## EXERCISE
When a line below contains the string "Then", show that line.

== DATA SUPPLIED

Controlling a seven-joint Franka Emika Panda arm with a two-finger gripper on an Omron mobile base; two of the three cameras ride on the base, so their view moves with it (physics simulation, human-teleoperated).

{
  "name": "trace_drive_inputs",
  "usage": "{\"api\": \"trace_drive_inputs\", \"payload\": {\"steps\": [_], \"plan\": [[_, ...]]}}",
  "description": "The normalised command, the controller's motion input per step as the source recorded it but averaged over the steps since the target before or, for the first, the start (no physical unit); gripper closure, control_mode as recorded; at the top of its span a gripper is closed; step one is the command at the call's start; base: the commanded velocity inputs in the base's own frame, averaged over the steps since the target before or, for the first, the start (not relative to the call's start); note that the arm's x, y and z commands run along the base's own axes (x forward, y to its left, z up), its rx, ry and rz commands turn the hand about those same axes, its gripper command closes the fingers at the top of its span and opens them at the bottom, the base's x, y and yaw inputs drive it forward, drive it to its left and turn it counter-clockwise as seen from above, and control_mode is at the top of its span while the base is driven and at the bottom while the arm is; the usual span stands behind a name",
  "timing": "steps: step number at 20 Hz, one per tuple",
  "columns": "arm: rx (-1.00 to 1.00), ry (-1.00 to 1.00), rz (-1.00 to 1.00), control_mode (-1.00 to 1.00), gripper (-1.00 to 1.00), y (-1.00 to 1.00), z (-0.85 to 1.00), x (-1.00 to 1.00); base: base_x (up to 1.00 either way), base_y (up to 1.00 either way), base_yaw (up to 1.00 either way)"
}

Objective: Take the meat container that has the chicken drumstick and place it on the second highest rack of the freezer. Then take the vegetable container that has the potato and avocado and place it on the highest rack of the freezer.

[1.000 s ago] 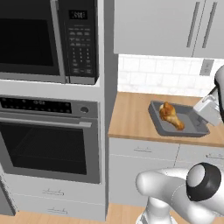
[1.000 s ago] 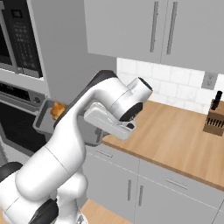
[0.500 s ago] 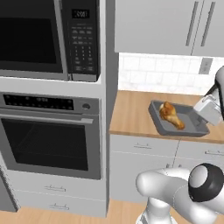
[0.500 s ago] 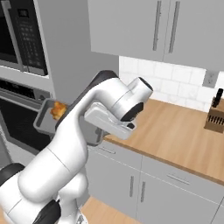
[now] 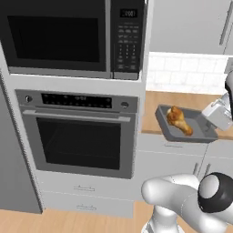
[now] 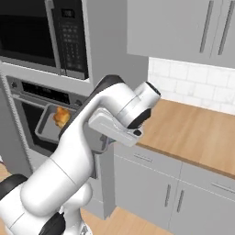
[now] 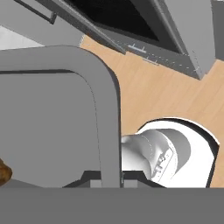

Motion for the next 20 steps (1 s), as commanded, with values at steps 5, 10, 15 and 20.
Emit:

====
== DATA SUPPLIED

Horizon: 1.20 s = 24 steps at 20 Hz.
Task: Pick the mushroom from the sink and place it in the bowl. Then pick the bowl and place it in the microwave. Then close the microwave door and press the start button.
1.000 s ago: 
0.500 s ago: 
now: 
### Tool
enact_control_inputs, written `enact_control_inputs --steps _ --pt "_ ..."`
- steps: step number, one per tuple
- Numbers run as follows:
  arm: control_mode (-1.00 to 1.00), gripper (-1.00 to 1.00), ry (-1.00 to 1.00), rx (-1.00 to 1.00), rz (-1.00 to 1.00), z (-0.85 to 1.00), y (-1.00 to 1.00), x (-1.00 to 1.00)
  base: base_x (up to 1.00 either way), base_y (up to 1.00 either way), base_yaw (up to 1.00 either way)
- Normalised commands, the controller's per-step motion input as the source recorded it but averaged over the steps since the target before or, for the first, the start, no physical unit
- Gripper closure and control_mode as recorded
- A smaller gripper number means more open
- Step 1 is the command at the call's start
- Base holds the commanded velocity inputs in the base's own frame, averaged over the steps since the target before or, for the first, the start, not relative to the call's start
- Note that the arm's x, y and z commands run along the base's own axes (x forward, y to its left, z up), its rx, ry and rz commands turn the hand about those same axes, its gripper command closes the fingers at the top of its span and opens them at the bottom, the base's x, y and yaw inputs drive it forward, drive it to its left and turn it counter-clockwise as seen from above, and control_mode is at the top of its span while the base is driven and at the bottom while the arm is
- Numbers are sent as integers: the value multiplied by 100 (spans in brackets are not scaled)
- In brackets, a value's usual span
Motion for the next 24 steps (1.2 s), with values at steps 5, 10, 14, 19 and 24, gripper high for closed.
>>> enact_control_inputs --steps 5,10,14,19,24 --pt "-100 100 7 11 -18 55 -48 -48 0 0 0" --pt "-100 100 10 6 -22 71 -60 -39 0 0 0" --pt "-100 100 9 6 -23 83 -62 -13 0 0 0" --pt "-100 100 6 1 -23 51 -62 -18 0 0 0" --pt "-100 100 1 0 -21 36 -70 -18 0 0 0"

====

## SOLUTION TO THIS TASK
Objective: Take the meat container that has the chicken drumstick and place it on the second highest rack of the freezer. Then take the vegetable container that has the potato and avocado and place it on the highest rack of the freezer.
Task: Pick the mushroom from the sink and place it in the bowl. Then pick the bowl and place it in the microwave. Then close the microwave door and press the start button.

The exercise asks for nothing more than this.